Mi trovavo a Napoli, a Port’Alba, frugando tra le diverse bancarelle di libri che ancora si trovano per strada. Tanti i titoli interessanti, ma ad attirarmi fu la copertina del libro della Maraini. Avevo letto di questa autrice Chiara d’Assisi e francamente, dopo un inizio accattivante, il romanzo prende una piega narrativa che non mi ha entusiasmato affatto. Era dunque il caso di leggere qualcos’altro e quella era una buona occasione per ritornare sulla scrittura di Dacia Maraini. Il libro era sigillato, in quarta di copertina nessuna informazione che potesse convincermi o meno sull’acquisto, solo l’immagine o il titolo e forse il prezzo molto conveniente mi convincono. Per alcuni giorni il libro è rimasto sulla scrivania, poi una sera, prima di addormentarmi decisi di leggerne le prime pagine. Il giorno dopo già lo avevo terminato.

La Maraini ci racconta in maniera essenziale, con una scrittura lineare, priva di orpelli inutili, le storie di bambini, donne e famiglie che vivono nel “buio”. Il buio è la metafora di un luogo, di un tempo in cui accade ciò che non dovrebbe accadere, in cui vivono inermi e inascoltate le vittime di abusi domestici o per mano di uomini deviati. L’intento della Maraini non è quello di emozionare, ma il suo narrare senza intervenire con giudizi o accuse ci permette di osservare i fatti nel loro svolgersi. Sono i fatti stessi a condannarsi, sono gli omicidi, le violenze sulle donne, lo sfruttamento di bambini a creare indignazione e a spingere il lettore a cercare i motivi che stanno alla base di determinate azioni. Così si alternano in chi legge la ribellione e il disgusto o ancora la rabbia e l’incredulità.
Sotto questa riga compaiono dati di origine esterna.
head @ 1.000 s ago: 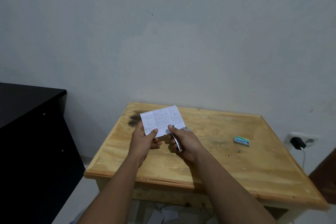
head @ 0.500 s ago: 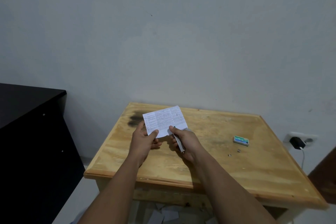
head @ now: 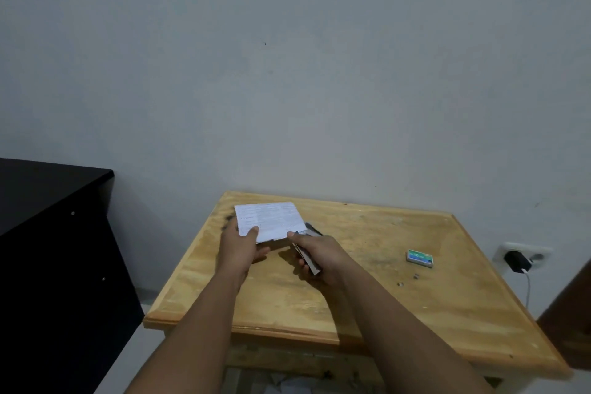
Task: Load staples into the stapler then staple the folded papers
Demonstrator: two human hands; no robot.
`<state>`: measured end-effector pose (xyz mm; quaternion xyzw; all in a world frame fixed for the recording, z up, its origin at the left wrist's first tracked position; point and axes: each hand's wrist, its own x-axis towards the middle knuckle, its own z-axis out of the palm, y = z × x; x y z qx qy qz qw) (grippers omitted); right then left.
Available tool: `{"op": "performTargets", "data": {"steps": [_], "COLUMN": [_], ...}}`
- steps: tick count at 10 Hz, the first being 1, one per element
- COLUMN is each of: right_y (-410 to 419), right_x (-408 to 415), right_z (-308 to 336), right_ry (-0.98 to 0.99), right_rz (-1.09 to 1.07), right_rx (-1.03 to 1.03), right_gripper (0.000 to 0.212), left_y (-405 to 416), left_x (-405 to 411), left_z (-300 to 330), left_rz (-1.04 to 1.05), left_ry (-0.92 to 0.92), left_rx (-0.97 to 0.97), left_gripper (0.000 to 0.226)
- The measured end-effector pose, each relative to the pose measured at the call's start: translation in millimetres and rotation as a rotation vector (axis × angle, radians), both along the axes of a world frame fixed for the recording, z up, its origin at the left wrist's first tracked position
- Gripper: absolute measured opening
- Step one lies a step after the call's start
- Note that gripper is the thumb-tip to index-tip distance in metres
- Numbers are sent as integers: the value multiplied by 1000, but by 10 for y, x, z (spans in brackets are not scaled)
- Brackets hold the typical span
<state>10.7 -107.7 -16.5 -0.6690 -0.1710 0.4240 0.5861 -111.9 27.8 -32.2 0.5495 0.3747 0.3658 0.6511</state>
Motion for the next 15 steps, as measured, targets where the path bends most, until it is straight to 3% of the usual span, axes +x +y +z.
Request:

Eppure non ci si trova di fronte a scene descritte in maniera tragica, ma sono semplicemente narrate come un fatto che ci è estraneo, come uno dei tanti racconti di cronaca a cui siamo abituati, ma che ci fa riflettere per indagarne le cause e cercarne le colpe. Un po’ come Adele Sòfia, la commissaria che indaga sui casi e che mantiene sempre la giusta distanza dai fatti, attenta e scrupolosa nell’accertare la verità di fatti che lasciano l’amaro in bocca. Sarà questo, forse, il motivo per il quale Adele Sòfia mangia spesso pesciolini di ‘liquorizia’.